Par exemple, le 3e chapitre, « Caring for the “Holy Land” », examine la relation que les préposées philippines entretiennent avec les bénéficiaires dont elles s’occupent. Considérant l’état précaire des immigrantes philippines, il va sans dire qu’une très forte inégalité plane sur la relation que celles-ci entretiennent avec leurs employeurs. Même si les deux parties concernées tentent d’occulter cet aspect d’exploitation dans leur narration, il est clair pour Liebelt qu’elle est présente. Cela dit, il serait tout aussi simpliste d’affirmer que les sentiments entretenus entre gardiens et employeurs sont dépourvus de sincérité. En relatant l’histoire de trois Philippines et de leurs employeurs respectifs, Liebelt montre la forme que prend cette dynamique de pouvoir ainsi que son effet sur les Philippines et leur employeur lorsque lesdites inégalités rentrent en conflit avec l’agencéité des Philippines, un aspect qui est exploré dans le 6e chapitre. Celui-ci expose comment le rêve d’une vie meilleure influence la décision de plusieurs Philippines de déménager dans un pays où elles seront mieux accueillies qu’en Israël ; rêve qui est influencé par l’État, mais qui affecte aussi les Israéliens dont elles s’occupent.
On peut regretter que certains éléments de discussion soient pauvres en données concrètes. Un exemple serait la féminisation du marché global des migrants et son impact sur les rôles de genre. Du fait de l’approche féministe adoptée dans l’ouvrage, les informateurs de Liebelt sont presque tous des femmes. Bien que cette posture soit compréhensible, le problème est alors que le livre ne fournit que des exemples de négociations des rôles de genre par des femmes, omettant la perspective des hommes, ce qui aurait offert un point de comparaison. Similairement, une recherche plus poussée sur ce qui influence, d’un point de vue local, les Philippins à quitter leur pays permettrait de mieux situer le contexte de cette recherche.
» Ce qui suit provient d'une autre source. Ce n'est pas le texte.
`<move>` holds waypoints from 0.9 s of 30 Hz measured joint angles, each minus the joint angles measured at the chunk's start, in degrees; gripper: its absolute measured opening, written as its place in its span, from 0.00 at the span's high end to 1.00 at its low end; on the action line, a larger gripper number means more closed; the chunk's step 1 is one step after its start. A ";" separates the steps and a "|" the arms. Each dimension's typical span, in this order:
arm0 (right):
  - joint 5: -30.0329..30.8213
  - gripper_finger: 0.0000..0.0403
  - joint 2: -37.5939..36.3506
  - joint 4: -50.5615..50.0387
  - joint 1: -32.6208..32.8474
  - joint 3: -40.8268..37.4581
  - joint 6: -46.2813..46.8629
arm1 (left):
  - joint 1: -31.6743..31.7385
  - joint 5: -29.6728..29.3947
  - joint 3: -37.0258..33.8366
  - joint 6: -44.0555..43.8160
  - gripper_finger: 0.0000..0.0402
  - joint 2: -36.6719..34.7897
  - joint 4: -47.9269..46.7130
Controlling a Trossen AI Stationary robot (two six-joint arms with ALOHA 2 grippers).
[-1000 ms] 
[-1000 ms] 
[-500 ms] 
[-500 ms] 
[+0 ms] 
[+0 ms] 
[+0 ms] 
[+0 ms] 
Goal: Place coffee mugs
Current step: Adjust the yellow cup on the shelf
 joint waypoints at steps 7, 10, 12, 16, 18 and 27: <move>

Cela mis à part, la contribution de l’ouvrage sur ce sujet relativement peu traité est appréciable. Même si la situation des migrantes philippines en Israël n’est pas exceptionnelle, elle s’inscrit dans une construction israélienne de l’immigration qui affecte autant les Philippines que les autres ethnies, particulièrement les Palestiniens, et la compréhension de la situation des unes contribue à une meilleure compréhension de celle des autres. Cette étude devrait donc intéresser toute personne qui cherche à mieux comprendre la situation du Proche-Orient, celle des Philippines ou encore les questions de migration en général.